(MATERIAL FOR THIS TASK Opens)

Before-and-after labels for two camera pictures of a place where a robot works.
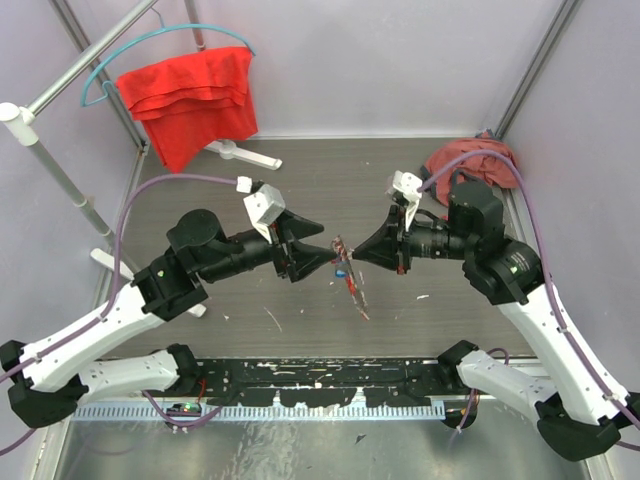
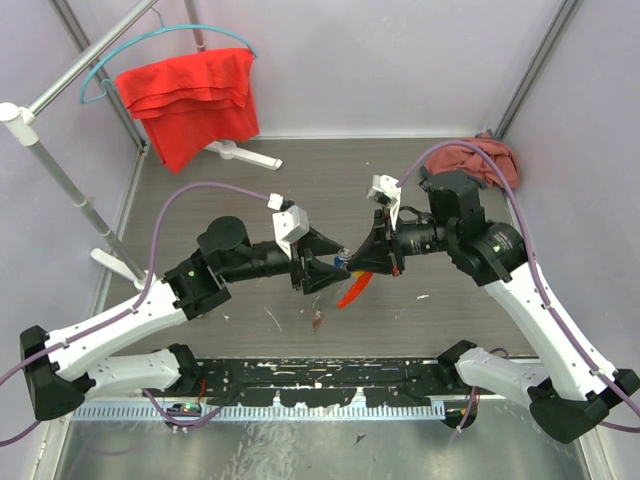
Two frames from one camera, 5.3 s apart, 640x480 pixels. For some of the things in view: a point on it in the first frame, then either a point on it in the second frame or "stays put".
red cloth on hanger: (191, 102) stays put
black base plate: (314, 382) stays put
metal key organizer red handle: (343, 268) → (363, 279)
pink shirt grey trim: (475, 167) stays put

(MATERIAL FOR THIS TASK Closes)
(MATERIAL FOR THIS TASK Opens)

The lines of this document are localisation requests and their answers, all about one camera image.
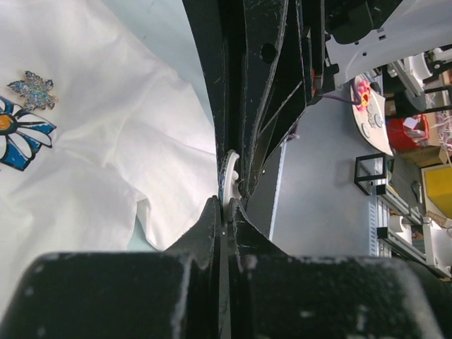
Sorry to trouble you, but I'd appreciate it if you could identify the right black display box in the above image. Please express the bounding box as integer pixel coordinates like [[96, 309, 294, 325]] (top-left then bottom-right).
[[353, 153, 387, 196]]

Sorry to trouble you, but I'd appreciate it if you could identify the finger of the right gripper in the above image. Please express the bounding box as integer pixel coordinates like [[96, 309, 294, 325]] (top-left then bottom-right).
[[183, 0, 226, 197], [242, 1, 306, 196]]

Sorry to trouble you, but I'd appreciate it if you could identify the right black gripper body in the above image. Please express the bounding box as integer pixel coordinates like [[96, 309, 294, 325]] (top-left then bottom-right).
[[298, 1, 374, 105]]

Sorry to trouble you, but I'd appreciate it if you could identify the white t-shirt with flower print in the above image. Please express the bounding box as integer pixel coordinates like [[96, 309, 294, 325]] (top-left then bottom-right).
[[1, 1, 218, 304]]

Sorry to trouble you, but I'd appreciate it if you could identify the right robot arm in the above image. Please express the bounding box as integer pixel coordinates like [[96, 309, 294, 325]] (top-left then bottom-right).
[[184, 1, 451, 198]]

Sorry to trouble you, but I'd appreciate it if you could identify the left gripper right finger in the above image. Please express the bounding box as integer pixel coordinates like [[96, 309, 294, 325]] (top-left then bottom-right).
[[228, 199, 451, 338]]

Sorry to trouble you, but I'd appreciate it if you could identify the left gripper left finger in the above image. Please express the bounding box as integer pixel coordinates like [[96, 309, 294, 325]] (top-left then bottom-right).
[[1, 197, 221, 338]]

(MATERIAL FOR THIS TASK Closes)
(MATERIAL FOR THIS TASK Opens)

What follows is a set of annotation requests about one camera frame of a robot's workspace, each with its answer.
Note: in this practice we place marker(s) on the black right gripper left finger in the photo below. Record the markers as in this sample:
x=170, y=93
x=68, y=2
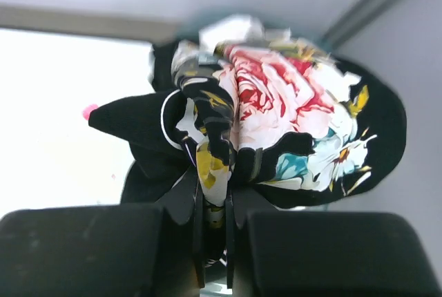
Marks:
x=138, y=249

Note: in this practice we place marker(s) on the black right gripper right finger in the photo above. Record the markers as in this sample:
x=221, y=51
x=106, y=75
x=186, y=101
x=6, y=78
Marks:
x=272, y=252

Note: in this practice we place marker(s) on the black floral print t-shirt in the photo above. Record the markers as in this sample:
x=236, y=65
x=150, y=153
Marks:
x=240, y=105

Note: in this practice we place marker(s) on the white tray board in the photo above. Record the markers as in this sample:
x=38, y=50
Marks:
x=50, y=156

(MATERIAL FOR THIS TASK Closes)

THE PROBLEM >> Copy out every line from the material above where the string "photo" turns up.

SOLUTION >>
Note: in this practice we place marker(s) on the black right gripper left finger in the photo below. Record the markers as in this sample:
Note: in this practice we place marker(s) on the black right gripper right finger in the photo above. Record the markers as in this sample:
Note: in this practice we place marker(s) on the black floral print t-shirt in the photo above. Record the markers as in this sample:
Note: in this practice we place marker(s) on the white tray board in the photo above. Record the markers as in this sample:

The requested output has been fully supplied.